• [Exercise instructions]:
Whenever a line below holds the word "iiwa", copy that line.

• [Material provided]:
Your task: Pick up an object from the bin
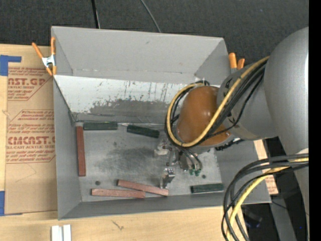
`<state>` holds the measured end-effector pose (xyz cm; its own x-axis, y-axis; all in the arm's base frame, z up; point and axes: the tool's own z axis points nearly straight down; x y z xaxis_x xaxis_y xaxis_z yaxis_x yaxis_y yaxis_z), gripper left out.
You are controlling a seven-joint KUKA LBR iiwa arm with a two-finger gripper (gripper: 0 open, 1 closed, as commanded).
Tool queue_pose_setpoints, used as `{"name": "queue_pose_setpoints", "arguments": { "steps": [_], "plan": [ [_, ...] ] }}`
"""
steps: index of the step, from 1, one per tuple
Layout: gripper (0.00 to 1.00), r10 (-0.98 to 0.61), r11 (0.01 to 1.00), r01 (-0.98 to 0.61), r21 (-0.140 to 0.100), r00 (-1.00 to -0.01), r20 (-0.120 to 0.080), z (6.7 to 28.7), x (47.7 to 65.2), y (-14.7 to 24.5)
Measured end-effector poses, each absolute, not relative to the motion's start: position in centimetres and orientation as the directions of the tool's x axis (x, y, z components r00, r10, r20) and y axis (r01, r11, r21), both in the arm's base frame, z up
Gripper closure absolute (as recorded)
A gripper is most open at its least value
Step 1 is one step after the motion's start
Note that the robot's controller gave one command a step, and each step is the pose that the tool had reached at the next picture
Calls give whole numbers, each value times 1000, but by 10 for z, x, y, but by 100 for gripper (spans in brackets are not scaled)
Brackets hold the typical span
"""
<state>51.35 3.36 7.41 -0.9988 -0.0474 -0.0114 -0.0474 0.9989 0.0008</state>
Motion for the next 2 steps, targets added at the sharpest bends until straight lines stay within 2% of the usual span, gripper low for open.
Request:
{"name": "queue_pose_setpoints", "arguments": {
  "steps": [1, 2],
  "plan": [
    [0, -53, 999, -53, -6, -998, -31, 77, 506, 74],
    [0, 68, 998, 68, 4, -997, -24, 76, 502, 108]
  ]
}}
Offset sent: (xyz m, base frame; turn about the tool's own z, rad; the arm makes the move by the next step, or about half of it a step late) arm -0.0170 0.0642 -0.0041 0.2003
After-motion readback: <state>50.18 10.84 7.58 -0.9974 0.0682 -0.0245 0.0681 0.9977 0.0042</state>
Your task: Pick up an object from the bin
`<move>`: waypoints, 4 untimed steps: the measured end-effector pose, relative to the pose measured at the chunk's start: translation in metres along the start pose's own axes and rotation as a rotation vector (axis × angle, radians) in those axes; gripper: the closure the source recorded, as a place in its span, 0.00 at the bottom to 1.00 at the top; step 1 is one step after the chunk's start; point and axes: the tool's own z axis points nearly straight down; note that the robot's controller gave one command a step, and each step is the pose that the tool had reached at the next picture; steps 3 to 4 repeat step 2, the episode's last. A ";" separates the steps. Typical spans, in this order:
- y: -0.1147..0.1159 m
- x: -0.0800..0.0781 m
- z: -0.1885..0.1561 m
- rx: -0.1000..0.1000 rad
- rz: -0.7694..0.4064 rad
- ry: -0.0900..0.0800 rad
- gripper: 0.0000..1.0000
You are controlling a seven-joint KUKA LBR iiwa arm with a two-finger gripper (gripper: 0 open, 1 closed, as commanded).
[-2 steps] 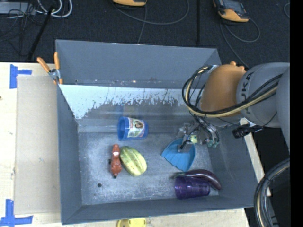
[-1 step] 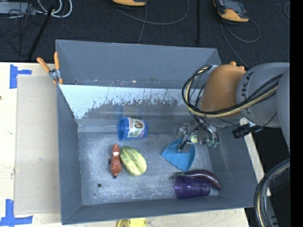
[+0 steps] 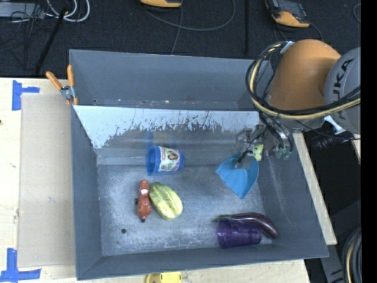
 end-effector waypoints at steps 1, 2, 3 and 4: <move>0.000 0.000 0.000 0.000 0.000 0.000 1.00; -0.024 -0.008 -0.131 0.000 0.023 -0.001 1.00; -0.024 -0.008 -0.131 0.000 0.023 -0.001 1.00; -0.024 -0.008 -0.131 0.000 0.023 -0.001 1.00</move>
Offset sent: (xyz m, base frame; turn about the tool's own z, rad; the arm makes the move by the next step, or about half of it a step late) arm 0.0038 -0.0257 0.1316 0.0220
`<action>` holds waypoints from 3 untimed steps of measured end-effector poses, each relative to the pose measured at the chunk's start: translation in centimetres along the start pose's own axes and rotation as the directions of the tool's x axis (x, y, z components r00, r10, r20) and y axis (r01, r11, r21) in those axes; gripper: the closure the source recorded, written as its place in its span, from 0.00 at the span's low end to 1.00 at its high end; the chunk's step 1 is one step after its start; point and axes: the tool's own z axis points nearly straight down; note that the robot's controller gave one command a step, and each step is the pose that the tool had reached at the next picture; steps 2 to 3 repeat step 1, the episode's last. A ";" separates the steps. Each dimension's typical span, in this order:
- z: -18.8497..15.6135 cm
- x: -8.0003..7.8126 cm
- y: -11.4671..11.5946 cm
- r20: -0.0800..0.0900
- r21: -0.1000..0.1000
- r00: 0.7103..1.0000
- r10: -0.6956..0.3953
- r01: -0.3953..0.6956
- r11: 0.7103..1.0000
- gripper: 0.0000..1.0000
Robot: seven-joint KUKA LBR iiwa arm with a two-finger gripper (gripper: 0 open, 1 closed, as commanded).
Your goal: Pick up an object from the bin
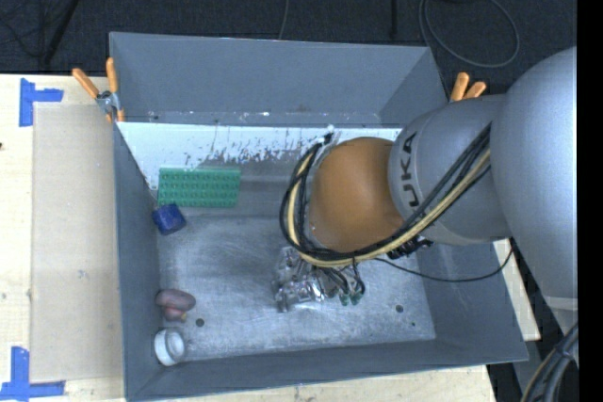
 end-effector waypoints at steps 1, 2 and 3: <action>-13.4 2.3 -2.5 0.007 0.004 0.979 -0.205 0.205 0.979 1.00; -13.4 2.3 -2.5 0.007 0.004 0.979 -0.205 0.205 0.979 1.00; -13.4 2.3 -2.5 0.007 0.004 0.979 -0.205 0.205 0.979 1.00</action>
Offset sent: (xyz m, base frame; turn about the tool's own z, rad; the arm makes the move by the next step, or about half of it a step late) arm -0.0190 -0.0291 0.1310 -0.2080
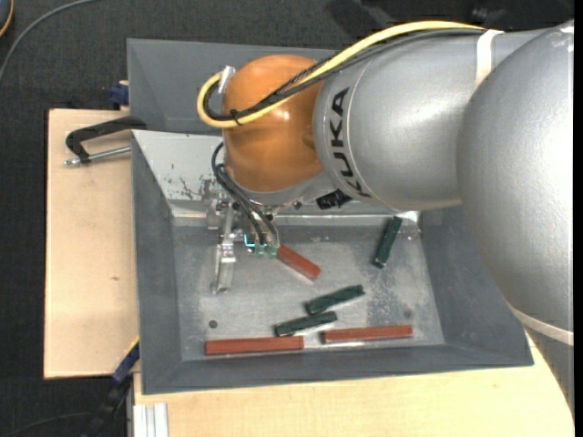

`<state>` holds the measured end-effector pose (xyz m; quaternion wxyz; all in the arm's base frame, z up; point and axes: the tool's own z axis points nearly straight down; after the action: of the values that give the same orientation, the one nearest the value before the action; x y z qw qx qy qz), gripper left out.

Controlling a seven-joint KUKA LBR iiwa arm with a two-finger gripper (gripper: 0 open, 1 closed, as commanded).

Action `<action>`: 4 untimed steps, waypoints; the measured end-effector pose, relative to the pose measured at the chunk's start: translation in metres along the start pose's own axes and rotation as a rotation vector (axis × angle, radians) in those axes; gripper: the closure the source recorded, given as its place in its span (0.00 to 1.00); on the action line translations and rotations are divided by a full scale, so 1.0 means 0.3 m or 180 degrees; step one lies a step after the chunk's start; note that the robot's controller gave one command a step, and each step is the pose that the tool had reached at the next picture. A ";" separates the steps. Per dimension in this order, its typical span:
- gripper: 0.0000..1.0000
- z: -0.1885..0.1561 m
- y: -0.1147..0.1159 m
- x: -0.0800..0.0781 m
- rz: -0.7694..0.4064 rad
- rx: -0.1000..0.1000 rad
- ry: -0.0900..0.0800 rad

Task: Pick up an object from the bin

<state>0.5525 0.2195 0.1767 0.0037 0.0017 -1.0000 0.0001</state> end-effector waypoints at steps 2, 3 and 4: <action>0.00 0.236 -0.434 0.070 0.0149 0.0011 -0.0015; 0.00 0.354 -0.721 -0.083 -0.0057 0.0008 -0.0047; 0.00 0.341 -0.537 0.047 0.0719 -0.0013 -0.0017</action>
Offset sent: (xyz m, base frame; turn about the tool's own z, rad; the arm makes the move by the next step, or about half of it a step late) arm -0.0191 -0.0465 -0.0456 -0.0256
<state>0.5382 0.0582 0.0745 0.0011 -0.1111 -0.9938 -0.0015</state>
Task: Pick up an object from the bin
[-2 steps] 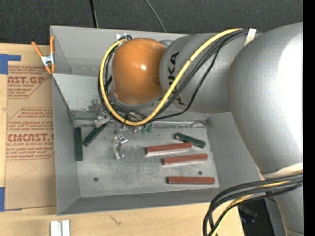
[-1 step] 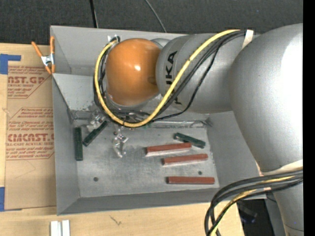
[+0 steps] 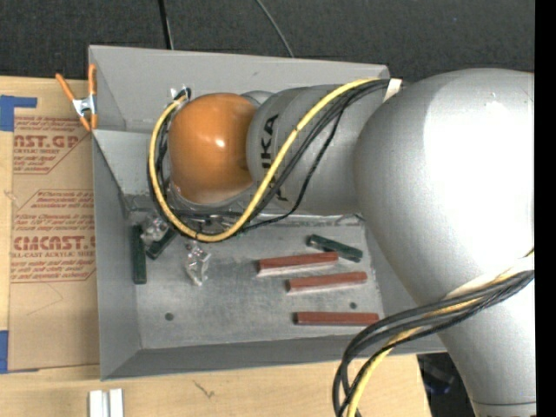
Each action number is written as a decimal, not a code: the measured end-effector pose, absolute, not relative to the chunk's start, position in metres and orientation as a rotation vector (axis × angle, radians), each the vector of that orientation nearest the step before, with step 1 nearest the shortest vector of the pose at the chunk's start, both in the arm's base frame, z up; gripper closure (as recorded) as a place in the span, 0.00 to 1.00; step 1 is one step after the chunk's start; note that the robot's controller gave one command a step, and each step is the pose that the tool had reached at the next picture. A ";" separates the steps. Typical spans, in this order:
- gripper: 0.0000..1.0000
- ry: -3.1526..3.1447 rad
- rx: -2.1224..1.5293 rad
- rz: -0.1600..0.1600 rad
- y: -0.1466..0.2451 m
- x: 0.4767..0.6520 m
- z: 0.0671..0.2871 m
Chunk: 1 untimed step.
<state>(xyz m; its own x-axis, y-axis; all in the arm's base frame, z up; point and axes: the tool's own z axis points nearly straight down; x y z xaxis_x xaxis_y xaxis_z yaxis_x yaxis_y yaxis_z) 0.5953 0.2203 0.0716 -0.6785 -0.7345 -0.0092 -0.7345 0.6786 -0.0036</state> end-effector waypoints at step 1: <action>1.00 2.873 -1.261 0.005 0.219 0.591 0.080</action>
Offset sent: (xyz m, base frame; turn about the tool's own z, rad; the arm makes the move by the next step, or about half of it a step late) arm 0.0000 0.0000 0.0000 0.0000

• [Output]:
You are controlling a seven-joint KUKA LBR iiwa arm with a two-finger gripper (gripper: 0 open, 1 closed, as commanded).
You are controlling a seven-joint KUKA LBR iiwa arm with a two-finger gripper (gripper: 0 open, 1 closed, as commanded).
Robot: seven-joint KUKA LBR iiwa arm with a two-finger gripper (gripper: 0 open, 1 closed, as commanded).
Controlling a seven-joint KUKA LBR iiwa arm with a two-finger gripper (gripper: 0 open, 1 closed, as commanded).

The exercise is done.